He played at Manchester on the 28th of August, but his friend Mr.
Osborne, who was present, says “his playing was too delicate to create enthusiasm and I felt truly sorry for him.” On his return to Scotland he stayed with Mr. and Mrs. Salis Schwabe.
Mr. J. Cuthbert Hadden wrote several years ago in the Glasgow “Herald”
of Chopin’s visit to Scotland in 1848. The tone-poet was in the poorest health, but with characteristic tenacity played at concerts and paid visits to his admirers. Mr. Hadden found the following notice in the back files of the Glasgow “Courier”:
Monsieur Chopin has the honour to announce that his matinee musicale will take place on Wednesday, the 27th September, in the Merchant Hall, Glasgow. To commence at half-past two o’clock. Tickets, limited in number, half-a-guinea each, and full particulars to be had from Mr. Muir Wood, 42, Buchanan street.
He continues:
The net profits of this concert are said to have been exactly L60—a ridiculously low sum when we compare it with the earnings of later day virtuosi; nay, still more ridiculously low when we recall the circumstance that for two concerts in Glasgow sixteen years before this Paganini had L 1,400. Muir Wood, who has since died, said: “I was then a comparative stranger in Glasgow, but I was told that so many private carriages had never been seen at any concert in the town. In fact, it was the county people who turned out, with a few of the elite of Glasgow society. Being a morning concert, the citizens were busy otherwise, and half a guinea was considered too high a sum for their wives and daughters.”

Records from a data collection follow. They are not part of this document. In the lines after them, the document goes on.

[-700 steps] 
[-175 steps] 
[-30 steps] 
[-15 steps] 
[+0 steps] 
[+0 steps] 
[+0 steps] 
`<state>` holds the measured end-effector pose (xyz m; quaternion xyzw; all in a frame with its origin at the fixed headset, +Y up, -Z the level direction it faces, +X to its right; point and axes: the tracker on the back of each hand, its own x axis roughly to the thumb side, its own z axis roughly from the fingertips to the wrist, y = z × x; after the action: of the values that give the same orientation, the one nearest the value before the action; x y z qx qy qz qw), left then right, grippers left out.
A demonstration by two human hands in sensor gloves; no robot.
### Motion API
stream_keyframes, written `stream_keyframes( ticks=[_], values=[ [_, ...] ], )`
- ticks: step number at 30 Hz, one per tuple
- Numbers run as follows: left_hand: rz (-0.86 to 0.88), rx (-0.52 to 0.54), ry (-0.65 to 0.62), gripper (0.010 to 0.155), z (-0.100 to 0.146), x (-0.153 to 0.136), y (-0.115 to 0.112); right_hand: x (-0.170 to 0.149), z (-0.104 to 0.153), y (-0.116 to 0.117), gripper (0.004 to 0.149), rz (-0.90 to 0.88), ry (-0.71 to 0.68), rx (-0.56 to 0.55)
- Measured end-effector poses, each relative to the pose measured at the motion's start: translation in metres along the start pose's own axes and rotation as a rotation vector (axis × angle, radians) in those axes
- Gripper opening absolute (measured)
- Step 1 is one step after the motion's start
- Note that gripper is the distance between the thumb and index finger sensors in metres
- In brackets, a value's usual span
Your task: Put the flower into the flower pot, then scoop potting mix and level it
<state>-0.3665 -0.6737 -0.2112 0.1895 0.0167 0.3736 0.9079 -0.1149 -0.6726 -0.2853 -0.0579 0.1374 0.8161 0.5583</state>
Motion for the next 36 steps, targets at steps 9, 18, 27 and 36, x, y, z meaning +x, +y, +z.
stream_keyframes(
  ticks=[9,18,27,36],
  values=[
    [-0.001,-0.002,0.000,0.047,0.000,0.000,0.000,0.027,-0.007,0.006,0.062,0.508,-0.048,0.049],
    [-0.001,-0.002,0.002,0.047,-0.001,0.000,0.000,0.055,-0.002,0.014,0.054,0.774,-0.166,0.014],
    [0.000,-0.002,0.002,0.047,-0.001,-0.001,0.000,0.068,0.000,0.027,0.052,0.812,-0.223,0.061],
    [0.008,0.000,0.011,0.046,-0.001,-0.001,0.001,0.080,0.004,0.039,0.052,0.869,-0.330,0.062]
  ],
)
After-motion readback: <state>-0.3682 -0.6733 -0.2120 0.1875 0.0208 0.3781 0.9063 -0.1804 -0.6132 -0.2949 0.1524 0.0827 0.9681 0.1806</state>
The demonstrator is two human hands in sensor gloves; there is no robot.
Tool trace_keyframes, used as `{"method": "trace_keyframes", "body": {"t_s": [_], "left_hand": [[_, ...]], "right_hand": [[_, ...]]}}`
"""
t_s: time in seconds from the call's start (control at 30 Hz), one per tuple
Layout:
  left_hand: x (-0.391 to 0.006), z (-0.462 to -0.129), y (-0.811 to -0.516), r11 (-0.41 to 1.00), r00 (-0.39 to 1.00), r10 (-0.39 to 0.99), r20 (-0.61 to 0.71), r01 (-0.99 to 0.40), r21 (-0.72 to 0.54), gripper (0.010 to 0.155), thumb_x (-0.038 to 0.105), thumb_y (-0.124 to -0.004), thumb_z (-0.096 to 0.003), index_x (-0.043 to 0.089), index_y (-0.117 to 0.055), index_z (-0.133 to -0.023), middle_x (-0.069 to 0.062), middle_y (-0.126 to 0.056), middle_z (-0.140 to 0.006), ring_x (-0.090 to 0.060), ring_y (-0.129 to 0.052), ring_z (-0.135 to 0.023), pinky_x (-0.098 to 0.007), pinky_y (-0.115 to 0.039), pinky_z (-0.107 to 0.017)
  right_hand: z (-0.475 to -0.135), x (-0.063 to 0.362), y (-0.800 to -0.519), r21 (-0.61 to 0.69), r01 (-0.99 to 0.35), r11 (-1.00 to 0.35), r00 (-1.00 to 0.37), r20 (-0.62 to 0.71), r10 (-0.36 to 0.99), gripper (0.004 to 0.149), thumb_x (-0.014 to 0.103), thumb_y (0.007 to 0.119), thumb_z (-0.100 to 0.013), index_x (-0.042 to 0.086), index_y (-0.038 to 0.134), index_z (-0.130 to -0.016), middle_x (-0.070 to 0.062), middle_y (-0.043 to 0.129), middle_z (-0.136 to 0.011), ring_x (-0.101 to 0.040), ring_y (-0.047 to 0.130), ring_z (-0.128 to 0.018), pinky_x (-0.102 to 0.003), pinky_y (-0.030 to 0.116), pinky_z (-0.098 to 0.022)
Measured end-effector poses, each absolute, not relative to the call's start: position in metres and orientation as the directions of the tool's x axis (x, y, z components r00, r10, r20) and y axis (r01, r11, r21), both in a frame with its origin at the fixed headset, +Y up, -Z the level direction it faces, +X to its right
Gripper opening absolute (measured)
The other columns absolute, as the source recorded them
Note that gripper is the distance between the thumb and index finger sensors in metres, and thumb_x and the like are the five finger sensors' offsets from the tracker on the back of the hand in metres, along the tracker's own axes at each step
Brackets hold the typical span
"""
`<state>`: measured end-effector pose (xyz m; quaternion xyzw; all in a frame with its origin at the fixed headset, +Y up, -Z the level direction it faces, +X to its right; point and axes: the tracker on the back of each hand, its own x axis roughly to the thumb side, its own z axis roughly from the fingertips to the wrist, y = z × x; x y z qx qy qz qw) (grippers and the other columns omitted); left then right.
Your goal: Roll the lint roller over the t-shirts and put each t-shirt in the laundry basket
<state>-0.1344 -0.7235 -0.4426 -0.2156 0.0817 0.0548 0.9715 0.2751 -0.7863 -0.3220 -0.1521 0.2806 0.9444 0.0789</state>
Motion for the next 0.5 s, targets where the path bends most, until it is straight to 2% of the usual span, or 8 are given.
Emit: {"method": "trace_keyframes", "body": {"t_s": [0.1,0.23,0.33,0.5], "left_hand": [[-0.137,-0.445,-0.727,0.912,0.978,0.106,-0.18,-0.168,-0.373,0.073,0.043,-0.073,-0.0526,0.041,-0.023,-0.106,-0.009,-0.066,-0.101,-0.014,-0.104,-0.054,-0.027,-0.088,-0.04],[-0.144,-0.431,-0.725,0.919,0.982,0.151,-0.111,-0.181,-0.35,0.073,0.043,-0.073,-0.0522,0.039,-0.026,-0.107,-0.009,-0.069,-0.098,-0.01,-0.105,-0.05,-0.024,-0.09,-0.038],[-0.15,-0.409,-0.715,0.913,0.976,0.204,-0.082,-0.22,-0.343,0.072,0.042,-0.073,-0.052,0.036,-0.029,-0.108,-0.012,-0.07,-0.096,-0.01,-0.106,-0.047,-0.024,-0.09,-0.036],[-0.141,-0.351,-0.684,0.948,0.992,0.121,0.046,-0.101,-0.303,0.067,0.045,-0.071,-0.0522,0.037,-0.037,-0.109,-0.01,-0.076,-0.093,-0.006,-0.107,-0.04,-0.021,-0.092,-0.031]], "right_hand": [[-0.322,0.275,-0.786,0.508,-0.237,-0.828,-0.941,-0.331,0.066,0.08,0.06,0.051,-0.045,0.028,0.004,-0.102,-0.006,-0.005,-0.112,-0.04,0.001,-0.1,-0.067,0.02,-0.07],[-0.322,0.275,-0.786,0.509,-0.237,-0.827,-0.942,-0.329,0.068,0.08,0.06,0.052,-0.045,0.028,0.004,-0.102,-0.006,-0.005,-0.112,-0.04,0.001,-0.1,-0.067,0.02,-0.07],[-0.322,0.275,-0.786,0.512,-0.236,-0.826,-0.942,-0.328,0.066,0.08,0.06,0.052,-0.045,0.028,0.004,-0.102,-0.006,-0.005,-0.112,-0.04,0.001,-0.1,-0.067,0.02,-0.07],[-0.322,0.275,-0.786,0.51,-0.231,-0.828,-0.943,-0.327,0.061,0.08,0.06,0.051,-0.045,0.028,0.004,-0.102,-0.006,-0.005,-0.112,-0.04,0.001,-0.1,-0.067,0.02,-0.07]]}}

The late Dr. James Hedderwick, of Glasgow, tells in his reminiscences that on entering the hall he found it about one-third full. It was obvious that a number of the audience were personal friends of Chopin. Dr. Hedderwick recognized the composer at once as “a little, fragile-looking man, in pale gray suit, including frock coat of identical tint and texture, moving about among the company, conversing with different groups, and occasionally consulting his watch,” which seemed to be “no bigger than an agate stone on the forefinger of an alderman.” Whiskerless, beardless, fair of hair, and pale and thin of face, his appearance was “interesting and conspicuous,” and when, “after a final glance at his miniature horologe, he ascended the platform and placed himself at the instrument, he at once commanded attention.” Dr. Hedderwick says it was a drawing-room entertainment, more piano than forte, though not without occasional episodes of both strength and grandeur. It was perfectly clear to him that Chopin was marked for an early grave.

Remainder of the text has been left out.